Dataset extract -
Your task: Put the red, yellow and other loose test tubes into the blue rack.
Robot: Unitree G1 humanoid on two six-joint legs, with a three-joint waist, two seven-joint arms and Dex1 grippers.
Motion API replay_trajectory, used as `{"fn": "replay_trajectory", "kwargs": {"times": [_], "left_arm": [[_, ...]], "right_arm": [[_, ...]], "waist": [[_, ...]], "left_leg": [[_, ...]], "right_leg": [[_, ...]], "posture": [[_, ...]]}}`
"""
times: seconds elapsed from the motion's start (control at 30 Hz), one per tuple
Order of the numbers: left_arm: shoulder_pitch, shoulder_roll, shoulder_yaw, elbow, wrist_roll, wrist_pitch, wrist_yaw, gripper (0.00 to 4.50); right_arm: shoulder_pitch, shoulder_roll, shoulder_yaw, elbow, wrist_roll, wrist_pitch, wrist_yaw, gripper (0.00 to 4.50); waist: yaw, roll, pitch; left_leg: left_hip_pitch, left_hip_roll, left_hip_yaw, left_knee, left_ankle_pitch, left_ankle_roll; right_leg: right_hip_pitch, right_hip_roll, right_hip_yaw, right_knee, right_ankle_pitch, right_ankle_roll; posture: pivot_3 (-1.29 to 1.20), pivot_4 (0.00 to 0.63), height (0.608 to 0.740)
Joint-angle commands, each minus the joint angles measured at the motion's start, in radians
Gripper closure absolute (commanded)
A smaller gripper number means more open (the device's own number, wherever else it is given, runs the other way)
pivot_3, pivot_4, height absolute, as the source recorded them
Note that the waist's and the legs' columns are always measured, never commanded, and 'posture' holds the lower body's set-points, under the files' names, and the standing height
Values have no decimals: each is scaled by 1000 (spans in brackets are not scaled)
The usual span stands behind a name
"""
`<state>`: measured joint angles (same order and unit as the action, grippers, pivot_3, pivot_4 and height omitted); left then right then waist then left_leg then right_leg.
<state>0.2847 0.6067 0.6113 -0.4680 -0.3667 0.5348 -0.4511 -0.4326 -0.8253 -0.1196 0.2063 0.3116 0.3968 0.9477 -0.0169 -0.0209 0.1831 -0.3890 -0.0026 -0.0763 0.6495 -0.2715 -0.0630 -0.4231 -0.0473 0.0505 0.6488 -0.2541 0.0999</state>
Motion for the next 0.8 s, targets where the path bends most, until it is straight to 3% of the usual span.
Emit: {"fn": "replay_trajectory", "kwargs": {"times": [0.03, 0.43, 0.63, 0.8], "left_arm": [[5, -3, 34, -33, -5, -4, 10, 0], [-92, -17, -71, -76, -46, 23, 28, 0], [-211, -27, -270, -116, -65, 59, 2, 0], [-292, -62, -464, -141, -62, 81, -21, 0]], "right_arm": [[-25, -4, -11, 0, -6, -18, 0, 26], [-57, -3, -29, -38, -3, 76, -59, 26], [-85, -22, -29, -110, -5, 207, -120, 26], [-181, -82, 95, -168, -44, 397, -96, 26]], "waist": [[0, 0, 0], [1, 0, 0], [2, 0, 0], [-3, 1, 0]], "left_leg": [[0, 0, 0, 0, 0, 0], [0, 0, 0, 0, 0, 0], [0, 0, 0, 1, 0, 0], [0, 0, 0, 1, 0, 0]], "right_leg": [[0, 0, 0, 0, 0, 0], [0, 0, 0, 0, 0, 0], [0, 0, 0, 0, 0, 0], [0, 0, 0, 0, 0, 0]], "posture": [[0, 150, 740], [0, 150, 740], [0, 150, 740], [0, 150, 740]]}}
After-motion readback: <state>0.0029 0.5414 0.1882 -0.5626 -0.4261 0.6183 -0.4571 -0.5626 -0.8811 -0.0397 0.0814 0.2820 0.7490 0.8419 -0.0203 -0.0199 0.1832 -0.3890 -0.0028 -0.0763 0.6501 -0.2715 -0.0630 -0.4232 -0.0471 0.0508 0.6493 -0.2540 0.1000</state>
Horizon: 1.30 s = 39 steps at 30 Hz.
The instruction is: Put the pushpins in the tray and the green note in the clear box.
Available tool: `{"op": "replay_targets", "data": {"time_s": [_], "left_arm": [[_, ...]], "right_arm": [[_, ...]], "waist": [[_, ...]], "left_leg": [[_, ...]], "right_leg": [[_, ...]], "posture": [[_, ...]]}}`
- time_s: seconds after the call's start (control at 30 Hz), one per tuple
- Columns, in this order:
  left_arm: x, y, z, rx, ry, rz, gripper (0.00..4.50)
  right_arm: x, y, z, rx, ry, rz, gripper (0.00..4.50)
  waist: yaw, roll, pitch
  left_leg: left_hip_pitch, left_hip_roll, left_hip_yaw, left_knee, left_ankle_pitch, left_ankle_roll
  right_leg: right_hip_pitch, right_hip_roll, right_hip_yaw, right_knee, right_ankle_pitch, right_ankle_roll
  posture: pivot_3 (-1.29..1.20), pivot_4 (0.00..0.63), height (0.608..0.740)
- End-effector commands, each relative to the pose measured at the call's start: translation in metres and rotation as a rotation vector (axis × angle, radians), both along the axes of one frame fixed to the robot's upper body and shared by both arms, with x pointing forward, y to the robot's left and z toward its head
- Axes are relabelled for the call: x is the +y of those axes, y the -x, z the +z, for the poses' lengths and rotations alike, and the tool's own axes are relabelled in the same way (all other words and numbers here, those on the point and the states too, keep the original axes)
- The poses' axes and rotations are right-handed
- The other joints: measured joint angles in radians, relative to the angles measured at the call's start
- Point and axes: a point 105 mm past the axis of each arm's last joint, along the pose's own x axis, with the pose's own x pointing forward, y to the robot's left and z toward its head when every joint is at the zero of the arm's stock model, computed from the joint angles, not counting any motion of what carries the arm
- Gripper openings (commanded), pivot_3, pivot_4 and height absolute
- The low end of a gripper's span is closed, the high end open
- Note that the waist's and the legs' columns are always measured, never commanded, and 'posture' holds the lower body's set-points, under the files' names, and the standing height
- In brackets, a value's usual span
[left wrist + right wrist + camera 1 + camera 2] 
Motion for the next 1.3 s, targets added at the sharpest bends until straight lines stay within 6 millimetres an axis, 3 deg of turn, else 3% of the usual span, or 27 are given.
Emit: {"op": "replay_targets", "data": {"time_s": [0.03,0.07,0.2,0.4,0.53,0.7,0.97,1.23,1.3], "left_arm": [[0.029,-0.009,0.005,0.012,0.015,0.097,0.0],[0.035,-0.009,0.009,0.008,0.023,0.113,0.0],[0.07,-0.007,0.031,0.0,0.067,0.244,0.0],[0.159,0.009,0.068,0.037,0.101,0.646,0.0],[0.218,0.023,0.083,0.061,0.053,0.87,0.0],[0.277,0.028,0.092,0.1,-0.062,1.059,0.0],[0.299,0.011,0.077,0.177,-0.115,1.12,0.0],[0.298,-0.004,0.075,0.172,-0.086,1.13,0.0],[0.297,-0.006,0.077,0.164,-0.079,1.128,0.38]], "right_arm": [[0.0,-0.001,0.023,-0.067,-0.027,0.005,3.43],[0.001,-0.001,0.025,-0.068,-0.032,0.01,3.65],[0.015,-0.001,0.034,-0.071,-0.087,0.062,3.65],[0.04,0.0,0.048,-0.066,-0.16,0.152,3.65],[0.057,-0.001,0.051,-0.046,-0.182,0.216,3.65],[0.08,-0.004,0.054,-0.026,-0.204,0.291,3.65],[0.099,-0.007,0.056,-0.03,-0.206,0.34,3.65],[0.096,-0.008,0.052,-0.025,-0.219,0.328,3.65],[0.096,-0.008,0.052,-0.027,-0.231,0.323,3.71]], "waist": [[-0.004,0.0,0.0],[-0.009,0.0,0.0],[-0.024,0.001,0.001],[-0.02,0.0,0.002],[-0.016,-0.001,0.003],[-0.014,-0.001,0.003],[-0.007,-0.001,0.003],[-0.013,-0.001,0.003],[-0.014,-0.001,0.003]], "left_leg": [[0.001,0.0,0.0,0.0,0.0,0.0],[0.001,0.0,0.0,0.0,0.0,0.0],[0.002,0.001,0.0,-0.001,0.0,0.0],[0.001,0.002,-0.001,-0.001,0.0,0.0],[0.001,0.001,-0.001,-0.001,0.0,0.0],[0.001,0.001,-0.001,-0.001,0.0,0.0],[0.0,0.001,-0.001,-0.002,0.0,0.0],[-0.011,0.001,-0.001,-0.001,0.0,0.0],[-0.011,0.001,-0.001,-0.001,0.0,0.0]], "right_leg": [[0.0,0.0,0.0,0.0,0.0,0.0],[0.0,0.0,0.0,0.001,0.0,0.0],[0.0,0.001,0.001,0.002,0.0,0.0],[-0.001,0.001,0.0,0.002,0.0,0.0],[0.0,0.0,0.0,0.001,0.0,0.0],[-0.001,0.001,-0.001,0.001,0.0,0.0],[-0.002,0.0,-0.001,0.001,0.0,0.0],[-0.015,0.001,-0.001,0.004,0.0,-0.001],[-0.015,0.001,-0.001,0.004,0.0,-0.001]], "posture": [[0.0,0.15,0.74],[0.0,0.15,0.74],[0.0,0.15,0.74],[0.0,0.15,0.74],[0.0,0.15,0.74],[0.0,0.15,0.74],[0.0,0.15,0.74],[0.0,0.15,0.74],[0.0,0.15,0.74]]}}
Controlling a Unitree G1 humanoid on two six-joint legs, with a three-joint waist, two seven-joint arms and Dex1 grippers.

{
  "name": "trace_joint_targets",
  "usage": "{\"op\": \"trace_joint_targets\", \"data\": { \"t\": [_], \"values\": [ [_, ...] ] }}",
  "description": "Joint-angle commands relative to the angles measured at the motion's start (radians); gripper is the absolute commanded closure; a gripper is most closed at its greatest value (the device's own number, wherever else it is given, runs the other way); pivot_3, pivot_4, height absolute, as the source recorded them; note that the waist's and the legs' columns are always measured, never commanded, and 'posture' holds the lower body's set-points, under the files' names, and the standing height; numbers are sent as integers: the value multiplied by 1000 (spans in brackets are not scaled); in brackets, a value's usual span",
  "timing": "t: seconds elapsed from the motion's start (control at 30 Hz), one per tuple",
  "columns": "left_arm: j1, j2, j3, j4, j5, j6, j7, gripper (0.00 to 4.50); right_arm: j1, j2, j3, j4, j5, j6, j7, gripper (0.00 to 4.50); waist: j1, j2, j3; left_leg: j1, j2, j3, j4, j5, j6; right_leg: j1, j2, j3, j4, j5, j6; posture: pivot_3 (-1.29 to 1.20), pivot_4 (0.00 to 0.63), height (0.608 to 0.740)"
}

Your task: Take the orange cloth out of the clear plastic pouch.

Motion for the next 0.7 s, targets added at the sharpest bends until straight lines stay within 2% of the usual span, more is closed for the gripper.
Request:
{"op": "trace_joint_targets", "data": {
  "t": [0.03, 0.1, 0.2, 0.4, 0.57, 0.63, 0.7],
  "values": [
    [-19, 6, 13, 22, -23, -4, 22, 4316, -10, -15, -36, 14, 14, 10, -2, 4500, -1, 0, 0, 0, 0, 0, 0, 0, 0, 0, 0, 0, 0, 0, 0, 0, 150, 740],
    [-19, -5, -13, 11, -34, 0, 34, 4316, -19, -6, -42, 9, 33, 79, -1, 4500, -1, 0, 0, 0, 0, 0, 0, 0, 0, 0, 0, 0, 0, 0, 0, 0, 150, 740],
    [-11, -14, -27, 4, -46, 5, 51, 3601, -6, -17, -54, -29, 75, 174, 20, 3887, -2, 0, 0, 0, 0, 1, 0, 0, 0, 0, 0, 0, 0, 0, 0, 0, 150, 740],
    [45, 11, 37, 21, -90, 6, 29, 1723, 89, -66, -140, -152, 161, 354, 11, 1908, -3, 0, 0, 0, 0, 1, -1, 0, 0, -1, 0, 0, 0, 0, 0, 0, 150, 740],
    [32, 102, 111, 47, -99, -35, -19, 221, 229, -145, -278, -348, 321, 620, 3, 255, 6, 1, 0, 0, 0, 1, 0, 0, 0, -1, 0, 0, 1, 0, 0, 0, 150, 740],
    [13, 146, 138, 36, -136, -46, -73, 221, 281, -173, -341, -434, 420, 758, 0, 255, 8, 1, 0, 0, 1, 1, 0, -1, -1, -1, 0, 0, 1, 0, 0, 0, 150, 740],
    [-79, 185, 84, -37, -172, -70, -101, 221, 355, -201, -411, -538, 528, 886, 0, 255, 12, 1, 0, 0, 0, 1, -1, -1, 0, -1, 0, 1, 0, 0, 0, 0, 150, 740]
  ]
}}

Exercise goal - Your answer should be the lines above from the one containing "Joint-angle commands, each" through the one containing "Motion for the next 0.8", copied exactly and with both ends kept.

Solution for this task -
Joint-angle commands, each minus the joint angles measured at the motion's start, in radians
Gripper closure absolute (commanded)
A smaller gripper number means more open (the device's own number, wherever else it is given, runs the other way)
pivot_3, pivot_4, height absolute, as the source recorded them
Note that the waist's and the legs' columns are always measured, never commanded, and 'posture' holds the lower body's set-points, under the files' names, and the standing height
Values have no decimals: each is scaled by 1000 (spans in brackets are not scaled)
The usual span stands behind a name
"""
`<state>`: measured joint angles (same order and unit as the action, grippers, pivot_3, pivot_4 and height omitted); left then right then waist then left_leg then right_leg.
<state>0.2847 0.6067 0.6113 -0.4680 -0.3667 0.5348 -0.4511 -0.4326 -0.8253 -0.1196 0.2063 0.3116 0.3968 0.9477 -0.0169 -0.0209 0.1831 -0.3890 -0.0026 -0.0763 0.6495 -0.2715 -0.0630 -0.4231 -0.0473 0.0505 0.6488 -0.2541 0.0999</state>
Motion for the next 0.8 s, targets where the path bends most, until it is straight to 3% of the usual span.

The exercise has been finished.